When I see a woman struck by a man, I instantly experience the intake of breath and the dread in the bottom of my stomach, like a slow motion video of a train crash.
The same feeling happened to me right before my husband hit me the first time. And every time after that.
Nobody talks about it really. Until someone like Ray Rice gets caught. NFL player, idol, super star. But it happens over and over. Mike Tyson, Mel Gibson, Chris Brown …it’s not a new story.
What I keep hearing from people when they hear this story of Ray and Janay Rice, is why would a woman, a sane and intelligent woman, stay in that kind of a relationship? The answer is the same but different in each case. But most likely, it involves a gradual break down of her self esteem.
A feeling that this man is the best you’ll ever find. That your love is like no other. He pumps you up emotionally and spiritually and then he systematically breaks you down.

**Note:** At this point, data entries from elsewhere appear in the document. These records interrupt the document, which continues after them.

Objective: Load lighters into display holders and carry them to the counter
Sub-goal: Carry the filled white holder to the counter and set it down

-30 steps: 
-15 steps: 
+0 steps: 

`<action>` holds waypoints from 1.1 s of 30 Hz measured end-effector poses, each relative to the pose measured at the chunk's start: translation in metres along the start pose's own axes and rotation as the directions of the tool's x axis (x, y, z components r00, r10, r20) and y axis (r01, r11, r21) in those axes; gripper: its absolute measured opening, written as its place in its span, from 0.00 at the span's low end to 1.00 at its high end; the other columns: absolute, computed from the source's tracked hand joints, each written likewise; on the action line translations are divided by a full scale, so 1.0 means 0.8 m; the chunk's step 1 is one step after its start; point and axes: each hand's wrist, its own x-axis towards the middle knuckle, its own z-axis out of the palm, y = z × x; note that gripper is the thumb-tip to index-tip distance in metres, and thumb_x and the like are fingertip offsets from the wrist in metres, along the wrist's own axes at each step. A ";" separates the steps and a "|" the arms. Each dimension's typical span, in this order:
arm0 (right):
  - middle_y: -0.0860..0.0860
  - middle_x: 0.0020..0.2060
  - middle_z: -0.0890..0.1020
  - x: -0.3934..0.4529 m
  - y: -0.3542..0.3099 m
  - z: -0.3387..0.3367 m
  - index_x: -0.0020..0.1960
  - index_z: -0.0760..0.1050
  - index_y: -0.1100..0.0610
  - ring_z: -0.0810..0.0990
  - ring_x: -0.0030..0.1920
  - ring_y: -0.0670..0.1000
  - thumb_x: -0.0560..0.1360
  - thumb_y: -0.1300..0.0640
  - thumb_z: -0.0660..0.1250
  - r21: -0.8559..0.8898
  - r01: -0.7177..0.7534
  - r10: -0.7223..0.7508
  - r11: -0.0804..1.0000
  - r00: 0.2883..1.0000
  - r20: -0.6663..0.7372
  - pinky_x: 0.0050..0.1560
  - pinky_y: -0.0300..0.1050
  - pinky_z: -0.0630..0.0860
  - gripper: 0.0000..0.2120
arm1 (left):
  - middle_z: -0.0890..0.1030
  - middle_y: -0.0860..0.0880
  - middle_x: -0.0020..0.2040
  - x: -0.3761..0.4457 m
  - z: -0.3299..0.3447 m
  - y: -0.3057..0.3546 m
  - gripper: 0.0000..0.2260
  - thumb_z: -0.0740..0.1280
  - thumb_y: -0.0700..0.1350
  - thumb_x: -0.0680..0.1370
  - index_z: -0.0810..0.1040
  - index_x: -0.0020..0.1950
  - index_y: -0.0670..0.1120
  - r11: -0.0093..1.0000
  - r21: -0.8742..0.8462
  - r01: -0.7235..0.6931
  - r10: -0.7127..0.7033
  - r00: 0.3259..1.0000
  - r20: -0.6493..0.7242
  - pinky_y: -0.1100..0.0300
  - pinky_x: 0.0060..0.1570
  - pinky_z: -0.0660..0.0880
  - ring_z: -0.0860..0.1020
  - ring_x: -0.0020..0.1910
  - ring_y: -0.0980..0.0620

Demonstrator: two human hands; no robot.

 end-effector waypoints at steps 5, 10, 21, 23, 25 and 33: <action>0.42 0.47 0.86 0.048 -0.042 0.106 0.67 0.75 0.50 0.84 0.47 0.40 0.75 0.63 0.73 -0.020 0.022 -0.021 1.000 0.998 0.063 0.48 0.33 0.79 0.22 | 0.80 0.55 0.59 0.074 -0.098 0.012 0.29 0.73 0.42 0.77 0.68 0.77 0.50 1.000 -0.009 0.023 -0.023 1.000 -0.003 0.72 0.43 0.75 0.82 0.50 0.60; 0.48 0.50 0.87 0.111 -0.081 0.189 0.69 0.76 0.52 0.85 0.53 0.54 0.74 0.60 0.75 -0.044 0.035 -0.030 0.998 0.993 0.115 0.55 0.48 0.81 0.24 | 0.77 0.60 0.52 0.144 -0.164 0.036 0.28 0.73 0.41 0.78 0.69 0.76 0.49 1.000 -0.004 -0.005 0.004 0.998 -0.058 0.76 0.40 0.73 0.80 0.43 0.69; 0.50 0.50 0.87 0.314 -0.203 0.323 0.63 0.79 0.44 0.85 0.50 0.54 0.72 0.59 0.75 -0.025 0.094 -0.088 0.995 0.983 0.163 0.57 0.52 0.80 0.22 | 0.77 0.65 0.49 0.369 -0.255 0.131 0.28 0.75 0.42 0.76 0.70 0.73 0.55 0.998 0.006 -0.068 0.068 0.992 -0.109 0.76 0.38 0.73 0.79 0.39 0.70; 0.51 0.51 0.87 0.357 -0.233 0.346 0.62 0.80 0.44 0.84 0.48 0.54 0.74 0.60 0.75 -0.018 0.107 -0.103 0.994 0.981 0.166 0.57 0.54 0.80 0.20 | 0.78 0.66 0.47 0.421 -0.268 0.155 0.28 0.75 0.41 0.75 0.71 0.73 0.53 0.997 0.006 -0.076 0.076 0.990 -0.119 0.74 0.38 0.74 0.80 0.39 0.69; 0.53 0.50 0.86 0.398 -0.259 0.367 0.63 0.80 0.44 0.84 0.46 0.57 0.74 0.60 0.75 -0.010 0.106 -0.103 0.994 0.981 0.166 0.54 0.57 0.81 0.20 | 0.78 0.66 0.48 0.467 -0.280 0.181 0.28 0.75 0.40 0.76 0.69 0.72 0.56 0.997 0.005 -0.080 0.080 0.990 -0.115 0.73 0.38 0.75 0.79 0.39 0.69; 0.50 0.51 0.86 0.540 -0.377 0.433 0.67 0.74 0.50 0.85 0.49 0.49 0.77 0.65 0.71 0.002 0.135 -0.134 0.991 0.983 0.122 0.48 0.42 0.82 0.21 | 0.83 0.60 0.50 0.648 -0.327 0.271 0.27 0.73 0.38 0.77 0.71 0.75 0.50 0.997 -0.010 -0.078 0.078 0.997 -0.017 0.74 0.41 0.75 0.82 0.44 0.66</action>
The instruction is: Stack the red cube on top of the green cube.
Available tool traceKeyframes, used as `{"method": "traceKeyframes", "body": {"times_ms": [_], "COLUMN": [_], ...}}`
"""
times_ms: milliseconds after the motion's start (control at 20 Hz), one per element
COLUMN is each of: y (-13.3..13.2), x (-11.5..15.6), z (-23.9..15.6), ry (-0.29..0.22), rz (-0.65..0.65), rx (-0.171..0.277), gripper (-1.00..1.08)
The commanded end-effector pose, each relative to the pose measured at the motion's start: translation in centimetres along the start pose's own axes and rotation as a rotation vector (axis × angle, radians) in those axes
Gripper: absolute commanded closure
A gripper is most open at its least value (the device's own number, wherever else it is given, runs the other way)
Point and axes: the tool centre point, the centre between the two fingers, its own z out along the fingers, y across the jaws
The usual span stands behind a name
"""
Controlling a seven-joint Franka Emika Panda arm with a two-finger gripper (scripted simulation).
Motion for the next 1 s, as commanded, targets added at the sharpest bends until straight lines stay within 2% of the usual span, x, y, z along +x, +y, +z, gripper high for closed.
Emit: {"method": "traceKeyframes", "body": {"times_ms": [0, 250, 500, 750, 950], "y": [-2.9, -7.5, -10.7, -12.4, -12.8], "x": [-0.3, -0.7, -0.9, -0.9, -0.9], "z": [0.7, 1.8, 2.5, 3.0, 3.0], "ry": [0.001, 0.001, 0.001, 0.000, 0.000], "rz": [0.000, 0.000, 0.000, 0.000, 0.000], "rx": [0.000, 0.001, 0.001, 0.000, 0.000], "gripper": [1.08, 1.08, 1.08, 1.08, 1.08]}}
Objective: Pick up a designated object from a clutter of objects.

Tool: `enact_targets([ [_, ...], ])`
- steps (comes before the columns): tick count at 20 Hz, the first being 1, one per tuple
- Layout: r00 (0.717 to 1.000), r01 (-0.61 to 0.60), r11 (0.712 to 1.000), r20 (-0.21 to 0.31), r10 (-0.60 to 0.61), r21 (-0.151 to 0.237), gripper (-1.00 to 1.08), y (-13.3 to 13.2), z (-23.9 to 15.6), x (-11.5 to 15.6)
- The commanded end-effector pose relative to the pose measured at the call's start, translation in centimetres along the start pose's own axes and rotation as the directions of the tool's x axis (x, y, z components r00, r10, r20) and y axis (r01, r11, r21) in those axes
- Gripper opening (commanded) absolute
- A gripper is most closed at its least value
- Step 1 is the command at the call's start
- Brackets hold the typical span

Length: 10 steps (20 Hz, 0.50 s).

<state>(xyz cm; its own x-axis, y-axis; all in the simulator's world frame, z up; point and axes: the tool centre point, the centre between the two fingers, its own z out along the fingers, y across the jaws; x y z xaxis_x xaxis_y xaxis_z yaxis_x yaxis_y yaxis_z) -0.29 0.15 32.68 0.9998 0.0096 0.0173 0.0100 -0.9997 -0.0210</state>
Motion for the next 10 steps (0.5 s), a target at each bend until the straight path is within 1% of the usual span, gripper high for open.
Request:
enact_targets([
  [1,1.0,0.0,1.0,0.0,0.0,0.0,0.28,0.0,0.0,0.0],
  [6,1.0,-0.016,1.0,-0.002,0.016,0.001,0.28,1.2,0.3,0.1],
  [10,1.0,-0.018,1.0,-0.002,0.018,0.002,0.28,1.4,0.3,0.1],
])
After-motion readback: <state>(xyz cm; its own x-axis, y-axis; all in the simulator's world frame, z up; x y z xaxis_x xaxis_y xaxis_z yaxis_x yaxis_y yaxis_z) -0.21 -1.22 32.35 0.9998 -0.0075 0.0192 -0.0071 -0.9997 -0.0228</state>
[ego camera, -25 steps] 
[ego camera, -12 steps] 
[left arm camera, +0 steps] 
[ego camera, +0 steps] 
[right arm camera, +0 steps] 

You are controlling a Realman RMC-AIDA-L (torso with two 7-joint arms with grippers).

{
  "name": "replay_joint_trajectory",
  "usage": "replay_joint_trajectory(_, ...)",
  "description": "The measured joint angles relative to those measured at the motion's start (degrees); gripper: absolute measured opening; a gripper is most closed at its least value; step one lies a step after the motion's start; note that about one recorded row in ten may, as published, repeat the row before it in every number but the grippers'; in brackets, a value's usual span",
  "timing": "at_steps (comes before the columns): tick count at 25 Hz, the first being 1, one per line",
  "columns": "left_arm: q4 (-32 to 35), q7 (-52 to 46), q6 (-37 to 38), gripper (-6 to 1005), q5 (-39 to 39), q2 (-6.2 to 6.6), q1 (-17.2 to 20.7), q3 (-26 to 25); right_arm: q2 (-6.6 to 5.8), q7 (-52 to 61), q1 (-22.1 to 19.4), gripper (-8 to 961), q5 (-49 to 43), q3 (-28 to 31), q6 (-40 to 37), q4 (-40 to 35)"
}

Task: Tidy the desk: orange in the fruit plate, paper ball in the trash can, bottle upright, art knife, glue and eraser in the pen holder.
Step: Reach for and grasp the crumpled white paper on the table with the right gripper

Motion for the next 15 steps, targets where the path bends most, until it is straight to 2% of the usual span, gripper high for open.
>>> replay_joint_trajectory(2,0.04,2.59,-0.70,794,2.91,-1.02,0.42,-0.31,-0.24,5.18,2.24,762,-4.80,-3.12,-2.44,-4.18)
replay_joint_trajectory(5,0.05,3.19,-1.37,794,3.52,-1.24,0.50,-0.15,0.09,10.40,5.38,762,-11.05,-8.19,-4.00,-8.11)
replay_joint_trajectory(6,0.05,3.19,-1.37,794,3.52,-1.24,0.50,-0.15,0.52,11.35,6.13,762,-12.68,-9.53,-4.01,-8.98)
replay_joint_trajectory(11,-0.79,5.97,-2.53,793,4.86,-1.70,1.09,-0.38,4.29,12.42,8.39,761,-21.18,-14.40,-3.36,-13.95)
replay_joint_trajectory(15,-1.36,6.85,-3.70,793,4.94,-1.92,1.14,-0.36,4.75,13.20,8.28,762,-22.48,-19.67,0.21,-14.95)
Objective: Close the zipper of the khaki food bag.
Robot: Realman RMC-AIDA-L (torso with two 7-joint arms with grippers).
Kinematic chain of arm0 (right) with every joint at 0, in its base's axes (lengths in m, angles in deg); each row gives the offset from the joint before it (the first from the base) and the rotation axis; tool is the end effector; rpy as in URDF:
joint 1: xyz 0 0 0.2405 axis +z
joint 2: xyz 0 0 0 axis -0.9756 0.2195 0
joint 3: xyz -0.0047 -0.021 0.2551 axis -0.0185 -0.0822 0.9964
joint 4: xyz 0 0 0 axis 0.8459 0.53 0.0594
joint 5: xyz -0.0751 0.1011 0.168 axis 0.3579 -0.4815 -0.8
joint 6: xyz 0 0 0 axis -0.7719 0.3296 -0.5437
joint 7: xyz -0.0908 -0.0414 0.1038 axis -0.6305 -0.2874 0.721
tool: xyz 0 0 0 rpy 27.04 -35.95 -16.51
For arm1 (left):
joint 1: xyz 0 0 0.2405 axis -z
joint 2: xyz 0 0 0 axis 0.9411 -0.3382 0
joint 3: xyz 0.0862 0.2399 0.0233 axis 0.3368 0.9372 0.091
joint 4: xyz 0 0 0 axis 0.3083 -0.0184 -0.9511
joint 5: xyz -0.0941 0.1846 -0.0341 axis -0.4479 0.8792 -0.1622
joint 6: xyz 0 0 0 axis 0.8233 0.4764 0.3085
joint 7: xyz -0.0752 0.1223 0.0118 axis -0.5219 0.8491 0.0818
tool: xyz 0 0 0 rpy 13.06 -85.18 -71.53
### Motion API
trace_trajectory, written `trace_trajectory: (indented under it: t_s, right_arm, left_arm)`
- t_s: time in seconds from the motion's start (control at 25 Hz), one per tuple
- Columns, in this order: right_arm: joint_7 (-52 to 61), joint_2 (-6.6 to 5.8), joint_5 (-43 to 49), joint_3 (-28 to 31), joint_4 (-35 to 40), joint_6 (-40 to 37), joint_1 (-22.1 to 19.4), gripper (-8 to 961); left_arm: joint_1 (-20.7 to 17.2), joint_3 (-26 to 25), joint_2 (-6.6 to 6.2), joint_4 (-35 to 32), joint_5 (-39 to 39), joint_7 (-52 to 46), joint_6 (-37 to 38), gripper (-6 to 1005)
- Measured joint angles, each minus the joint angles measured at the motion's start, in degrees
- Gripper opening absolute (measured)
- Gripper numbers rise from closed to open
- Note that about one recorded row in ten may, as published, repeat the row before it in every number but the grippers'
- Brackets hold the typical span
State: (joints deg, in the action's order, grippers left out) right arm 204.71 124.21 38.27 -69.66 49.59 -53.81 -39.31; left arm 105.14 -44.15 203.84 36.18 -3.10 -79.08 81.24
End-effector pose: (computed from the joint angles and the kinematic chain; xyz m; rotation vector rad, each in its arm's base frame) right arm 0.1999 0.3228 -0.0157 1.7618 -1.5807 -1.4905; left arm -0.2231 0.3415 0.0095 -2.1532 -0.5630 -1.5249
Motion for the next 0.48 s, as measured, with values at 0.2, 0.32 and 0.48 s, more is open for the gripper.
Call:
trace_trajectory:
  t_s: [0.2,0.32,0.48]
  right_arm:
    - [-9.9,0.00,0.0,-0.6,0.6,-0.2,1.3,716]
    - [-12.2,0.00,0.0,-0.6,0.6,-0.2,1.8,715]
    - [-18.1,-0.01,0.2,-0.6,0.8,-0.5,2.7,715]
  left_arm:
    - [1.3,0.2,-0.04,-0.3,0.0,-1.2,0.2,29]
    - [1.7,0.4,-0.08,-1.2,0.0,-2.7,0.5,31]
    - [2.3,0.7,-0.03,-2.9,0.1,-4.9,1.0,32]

Whether he tells you that you need him to rely on for financial advice, or guidance, or especially for love, the recipe is different every time. He will distance you from your friends and family. He will make it seem like the two of you exist in a magic bubble. It’s so lovely in the good times. And so very depraved in the bad times. Because sociopaths aren’t all found in prison.
The book sensation and pending movie release, Fifty Shades of Grey, only serves to justify and glorify domestic abuse. Others will say that consent is key to such a relationship. Two consenting adults enjoying a risqué sexual tryst is a healthy thing. But it’s not. Because before she met him, her abuser, she never would have done those things. He preys on her innocence and her belief in love.
It’s the fairytale of the knight in shining armour protecting her from the world. That’s what I was taught as a little girl. And it’s still prevalent today, even if we have reduced the sexism we teach our children by giving girls tools to play with instead of Barbie dolls and nurture their math skills.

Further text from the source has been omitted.